Tony Van Roy, a senior researcher at the Trimbus Institute in the Netherlands, which focuses on gaming, gambling and digital balance, says an interesting next step would be to focus on each participant who showed problematic behavior in the Oxford Internet Center study to see how we can guide or support them. Another area worth studying, he says, is the predatory business models that game developers use to pressure players’ behavior; Including encouraging the gamer to make microtransactions to skip difficult stages, play at fixed times or log in daily to avoid missing opportunities.

“Whether video games are good or bad for us is the wrong question.”

“We tend to find in our research and testing that there is a large group of ‘healthy’ gamers who benefit from playing,” says Van Rooy. But there are still few gamers with unhealthy gaming habits and these habits are often associated with various other issues in life. The game is not necessarily the cause of these issues; But it is obvious that extreme gaming should be addressed with the goal of restoring balance.

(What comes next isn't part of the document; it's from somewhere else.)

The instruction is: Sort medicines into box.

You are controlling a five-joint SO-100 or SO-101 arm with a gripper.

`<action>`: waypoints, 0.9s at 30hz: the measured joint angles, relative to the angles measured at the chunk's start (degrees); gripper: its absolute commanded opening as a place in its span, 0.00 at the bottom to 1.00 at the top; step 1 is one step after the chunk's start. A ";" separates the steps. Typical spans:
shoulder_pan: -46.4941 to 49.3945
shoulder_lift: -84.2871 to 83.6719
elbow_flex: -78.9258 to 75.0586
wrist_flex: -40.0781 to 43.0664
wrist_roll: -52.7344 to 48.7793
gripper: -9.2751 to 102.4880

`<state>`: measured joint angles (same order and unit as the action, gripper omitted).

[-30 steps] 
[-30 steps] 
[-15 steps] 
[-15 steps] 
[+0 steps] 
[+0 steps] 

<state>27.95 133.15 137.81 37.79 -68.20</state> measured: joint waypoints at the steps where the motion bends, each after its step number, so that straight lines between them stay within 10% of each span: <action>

The new study is very detailed and well done; But I hope it is not the final destination, but the starting point.”

Shebelsky hopes that game companies will make it easier for players to share game data with independent researchers; However, he acknowledges that the gaming industry has no financial incentive to hand over this data and faces the risk that the studies will yield unfavorable results. “I think it’s absolutely ridiculous that people who have already signed off their genetic and health information for a study can’t step forward and open their eyes and donate their game data,” he says.

Yemaya HolbrookUltimately, despite the best efforts of researchers, academics who study games are unlikely to reach any firm conclusions about how they affect us, says psychology researcher at the LeRo Sport Science Research Center at the University of Limerick in Ireland.

“Although we’ve been slowly changing beliefs over the past decade or so, I don’t think there’s ever been a general consensus that video games have no positive or negative effect, or only a positive effect,” Holbrook adds. There are always those who say video games are bad for you and cite biased research. We might be able to get them to say that games aren’t bad at all; But I don’t think we’ll ever get everyone to agree on a single point.”